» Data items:
───
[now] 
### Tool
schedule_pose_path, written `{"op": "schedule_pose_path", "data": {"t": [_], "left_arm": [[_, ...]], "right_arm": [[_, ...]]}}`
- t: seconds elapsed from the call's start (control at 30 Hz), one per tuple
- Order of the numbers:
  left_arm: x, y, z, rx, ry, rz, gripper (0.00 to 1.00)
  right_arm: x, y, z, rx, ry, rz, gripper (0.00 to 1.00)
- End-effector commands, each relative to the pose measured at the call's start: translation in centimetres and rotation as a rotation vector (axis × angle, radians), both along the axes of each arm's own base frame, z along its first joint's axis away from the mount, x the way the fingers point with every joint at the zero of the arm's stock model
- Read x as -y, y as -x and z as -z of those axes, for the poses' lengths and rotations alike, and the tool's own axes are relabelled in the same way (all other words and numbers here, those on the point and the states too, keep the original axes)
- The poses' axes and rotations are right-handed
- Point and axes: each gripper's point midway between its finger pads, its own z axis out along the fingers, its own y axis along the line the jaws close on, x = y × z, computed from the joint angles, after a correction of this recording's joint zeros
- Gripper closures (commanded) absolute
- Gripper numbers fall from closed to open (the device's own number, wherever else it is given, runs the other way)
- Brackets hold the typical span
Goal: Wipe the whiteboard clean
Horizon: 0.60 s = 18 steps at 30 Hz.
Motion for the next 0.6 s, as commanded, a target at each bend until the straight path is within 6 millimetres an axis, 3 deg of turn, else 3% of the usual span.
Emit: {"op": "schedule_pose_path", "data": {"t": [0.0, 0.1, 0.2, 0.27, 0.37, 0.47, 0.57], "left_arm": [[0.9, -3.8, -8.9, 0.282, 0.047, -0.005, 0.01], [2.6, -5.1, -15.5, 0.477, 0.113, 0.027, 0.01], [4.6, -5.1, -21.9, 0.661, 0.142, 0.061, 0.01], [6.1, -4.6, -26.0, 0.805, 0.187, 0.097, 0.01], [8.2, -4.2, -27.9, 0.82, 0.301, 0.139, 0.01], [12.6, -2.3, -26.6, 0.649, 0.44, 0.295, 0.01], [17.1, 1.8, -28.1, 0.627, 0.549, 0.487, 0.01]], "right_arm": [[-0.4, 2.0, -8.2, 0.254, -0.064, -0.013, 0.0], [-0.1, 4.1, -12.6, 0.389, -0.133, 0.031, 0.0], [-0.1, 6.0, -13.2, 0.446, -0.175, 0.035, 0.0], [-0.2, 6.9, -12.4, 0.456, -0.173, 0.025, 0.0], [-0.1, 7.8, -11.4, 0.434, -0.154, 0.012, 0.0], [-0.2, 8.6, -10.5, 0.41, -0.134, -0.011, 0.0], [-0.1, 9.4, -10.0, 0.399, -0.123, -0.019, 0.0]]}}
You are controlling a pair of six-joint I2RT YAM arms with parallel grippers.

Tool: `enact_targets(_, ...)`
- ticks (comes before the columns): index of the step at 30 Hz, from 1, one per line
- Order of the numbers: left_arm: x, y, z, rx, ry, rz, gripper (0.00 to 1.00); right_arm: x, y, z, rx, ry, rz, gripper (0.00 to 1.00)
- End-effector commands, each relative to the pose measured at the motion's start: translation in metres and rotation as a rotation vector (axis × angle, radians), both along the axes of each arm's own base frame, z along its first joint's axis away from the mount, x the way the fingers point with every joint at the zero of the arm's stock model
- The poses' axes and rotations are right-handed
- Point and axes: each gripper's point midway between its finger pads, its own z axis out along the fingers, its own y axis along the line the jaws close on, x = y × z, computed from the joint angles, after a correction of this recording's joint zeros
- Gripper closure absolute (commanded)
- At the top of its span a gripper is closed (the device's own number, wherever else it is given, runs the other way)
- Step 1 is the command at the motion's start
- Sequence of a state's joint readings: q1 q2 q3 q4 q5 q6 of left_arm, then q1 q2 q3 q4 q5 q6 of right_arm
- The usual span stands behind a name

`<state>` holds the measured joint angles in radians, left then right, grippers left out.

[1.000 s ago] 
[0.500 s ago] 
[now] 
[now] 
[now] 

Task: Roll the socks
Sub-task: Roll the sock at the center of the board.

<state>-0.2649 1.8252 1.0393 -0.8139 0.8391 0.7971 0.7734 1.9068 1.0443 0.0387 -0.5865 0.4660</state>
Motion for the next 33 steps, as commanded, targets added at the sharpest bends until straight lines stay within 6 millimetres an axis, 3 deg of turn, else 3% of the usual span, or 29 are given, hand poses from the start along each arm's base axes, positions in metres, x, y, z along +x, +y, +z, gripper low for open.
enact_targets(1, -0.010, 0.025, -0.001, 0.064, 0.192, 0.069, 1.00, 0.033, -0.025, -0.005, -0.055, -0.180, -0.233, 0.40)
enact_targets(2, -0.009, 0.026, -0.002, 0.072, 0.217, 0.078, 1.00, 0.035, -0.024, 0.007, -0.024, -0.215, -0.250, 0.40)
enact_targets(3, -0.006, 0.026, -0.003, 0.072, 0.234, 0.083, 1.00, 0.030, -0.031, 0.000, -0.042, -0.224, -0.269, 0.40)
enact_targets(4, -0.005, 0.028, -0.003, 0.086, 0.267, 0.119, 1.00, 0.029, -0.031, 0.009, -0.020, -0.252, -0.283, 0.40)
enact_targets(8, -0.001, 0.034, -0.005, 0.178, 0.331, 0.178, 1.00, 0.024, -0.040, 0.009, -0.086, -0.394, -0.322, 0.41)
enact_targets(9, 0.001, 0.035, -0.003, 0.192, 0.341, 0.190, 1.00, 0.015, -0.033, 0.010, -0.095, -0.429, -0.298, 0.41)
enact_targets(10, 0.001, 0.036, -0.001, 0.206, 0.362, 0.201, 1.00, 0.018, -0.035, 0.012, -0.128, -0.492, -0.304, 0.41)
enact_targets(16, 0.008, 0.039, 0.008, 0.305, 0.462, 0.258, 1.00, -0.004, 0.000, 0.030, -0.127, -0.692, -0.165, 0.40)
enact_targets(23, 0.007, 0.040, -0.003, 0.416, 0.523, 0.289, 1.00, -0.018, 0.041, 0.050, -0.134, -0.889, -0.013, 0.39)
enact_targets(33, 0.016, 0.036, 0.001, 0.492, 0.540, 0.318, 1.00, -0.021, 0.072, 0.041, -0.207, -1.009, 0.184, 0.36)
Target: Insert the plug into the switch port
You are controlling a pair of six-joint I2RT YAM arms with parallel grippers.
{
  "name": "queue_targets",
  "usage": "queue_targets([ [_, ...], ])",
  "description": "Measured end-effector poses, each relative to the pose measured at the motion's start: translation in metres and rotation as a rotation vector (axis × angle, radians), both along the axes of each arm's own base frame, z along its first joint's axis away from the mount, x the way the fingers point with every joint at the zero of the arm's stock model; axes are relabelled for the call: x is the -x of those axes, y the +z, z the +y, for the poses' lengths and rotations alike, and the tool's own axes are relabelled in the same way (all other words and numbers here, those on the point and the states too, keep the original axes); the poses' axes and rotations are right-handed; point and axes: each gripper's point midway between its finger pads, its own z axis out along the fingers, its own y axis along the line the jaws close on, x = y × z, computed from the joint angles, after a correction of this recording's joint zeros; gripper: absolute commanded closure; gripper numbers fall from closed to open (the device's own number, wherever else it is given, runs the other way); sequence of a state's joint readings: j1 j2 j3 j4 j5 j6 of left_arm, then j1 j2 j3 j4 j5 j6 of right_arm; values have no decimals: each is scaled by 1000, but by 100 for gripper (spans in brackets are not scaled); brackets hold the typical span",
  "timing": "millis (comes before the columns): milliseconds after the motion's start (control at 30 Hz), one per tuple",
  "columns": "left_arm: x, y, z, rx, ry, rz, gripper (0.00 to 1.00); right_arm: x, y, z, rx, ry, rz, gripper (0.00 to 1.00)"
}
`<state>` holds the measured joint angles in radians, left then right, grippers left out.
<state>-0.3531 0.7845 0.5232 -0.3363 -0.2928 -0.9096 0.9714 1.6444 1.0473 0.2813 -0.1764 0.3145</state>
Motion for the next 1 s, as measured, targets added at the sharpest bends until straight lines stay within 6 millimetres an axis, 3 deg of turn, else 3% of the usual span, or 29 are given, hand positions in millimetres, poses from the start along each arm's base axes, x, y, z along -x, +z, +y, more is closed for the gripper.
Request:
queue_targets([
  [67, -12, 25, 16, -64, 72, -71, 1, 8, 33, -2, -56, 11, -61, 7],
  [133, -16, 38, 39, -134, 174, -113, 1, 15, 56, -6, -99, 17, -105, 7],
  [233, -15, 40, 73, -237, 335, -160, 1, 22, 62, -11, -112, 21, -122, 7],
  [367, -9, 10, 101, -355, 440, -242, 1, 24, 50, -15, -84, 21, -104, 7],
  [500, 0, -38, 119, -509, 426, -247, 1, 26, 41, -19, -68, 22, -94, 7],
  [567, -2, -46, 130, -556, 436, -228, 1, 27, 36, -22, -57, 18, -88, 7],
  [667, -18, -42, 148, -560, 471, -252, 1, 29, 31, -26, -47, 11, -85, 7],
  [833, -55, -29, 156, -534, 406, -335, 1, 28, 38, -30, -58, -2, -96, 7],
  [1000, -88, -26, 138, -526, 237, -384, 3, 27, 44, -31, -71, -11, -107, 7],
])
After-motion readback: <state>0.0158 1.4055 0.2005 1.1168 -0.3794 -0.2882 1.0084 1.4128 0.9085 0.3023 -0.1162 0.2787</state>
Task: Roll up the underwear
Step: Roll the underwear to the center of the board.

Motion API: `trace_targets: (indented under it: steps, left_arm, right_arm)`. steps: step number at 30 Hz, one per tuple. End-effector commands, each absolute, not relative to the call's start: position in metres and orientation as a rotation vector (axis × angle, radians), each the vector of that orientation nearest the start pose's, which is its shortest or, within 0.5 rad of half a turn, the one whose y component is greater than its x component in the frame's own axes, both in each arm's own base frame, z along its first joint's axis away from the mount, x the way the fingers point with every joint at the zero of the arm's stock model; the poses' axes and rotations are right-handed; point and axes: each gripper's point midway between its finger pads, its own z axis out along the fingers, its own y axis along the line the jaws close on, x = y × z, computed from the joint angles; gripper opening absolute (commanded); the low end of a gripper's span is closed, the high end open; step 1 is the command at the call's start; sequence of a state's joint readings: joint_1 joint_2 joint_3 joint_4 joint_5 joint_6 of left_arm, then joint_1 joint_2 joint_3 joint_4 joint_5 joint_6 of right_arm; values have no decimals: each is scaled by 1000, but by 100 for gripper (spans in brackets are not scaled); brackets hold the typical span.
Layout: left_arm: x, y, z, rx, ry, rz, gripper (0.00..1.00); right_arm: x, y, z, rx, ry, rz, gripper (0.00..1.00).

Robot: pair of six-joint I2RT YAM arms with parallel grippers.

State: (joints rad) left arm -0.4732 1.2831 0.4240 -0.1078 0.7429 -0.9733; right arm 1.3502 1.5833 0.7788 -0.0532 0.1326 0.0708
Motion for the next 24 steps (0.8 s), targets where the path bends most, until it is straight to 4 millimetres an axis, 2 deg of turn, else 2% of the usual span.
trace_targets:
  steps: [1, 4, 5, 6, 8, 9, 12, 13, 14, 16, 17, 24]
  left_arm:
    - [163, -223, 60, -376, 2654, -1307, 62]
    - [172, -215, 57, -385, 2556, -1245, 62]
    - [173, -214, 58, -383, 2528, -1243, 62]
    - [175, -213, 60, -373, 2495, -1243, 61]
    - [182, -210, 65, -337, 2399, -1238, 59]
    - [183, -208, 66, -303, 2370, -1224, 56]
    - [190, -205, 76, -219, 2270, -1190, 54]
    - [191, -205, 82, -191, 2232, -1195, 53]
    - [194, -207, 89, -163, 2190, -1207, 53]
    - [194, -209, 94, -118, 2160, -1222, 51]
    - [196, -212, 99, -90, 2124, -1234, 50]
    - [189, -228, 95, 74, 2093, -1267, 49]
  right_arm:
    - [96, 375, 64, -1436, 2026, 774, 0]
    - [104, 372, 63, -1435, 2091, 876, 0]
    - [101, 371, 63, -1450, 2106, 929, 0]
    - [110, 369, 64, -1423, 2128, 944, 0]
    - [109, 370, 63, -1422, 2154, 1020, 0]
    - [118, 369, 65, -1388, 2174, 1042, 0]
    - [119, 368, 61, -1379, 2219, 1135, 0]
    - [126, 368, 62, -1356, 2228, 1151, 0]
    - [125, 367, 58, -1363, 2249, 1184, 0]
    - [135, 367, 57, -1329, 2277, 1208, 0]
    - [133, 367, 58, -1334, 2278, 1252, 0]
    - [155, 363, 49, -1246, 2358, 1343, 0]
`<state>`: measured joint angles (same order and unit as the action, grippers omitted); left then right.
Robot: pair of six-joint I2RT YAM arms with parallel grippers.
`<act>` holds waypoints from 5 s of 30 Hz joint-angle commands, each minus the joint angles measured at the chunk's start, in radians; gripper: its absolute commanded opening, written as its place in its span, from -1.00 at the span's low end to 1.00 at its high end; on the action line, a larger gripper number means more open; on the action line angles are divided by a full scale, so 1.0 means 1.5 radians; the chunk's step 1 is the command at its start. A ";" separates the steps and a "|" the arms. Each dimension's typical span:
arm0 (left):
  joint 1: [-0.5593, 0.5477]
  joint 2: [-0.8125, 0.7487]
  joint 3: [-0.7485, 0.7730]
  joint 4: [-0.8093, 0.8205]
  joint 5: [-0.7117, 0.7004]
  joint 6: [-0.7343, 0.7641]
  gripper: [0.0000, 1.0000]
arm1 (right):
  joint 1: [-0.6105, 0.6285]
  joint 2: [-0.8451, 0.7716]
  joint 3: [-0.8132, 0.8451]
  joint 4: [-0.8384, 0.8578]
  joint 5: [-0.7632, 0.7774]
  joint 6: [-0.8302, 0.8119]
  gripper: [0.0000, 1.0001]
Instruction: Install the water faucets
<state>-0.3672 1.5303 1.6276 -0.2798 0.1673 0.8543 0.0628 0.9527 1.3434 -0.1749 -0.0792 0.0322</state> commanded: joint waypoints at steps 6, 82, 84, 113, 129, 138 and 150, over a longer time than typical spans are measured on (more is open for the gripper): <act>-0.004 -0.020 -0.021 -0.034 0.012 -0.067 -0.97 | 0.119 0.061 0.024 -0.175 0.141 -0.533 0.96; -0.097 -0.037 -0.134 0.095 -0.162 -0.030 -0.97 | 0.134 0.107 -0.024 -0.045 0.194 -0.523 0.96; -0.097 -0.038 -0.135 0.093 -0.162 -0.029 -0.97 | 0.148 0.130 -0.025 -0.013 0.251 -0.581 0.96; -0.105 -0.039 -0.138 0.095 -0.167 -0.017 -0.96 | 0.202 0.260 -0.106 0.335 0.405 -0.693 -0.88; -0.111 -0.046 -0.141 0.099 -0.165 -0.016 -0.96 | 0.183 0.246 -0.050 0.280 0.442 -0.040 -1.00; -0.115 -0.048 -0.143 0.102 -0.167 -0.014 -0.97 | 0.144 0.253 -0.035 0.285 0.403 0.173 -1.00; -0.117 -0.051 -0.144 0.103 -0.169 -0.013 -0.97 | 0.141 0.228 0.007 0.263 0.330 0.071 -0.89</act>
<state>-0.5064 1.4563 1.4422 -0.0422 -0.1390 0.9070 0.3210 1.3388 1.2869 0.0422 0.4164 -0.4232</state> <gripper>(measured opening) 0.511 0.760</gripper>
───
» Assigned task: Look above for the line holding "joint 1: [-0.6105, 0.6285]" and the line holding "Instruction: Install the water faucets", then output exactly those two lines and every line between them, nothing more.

» Task output:
  joint 1: [-0.6105, 0.6285]
  joint 2: [-0.8451, 0.7716]
  joint 3: [-0.8132, 0.8451]
  joint 4: [-0.8384, 0.8578]
  joint 5: [-0.7632, 0.7774]
  joint 6: [-0.8302, 0.8119]
  gripper: [0.0000, 1.0001]
Instruction: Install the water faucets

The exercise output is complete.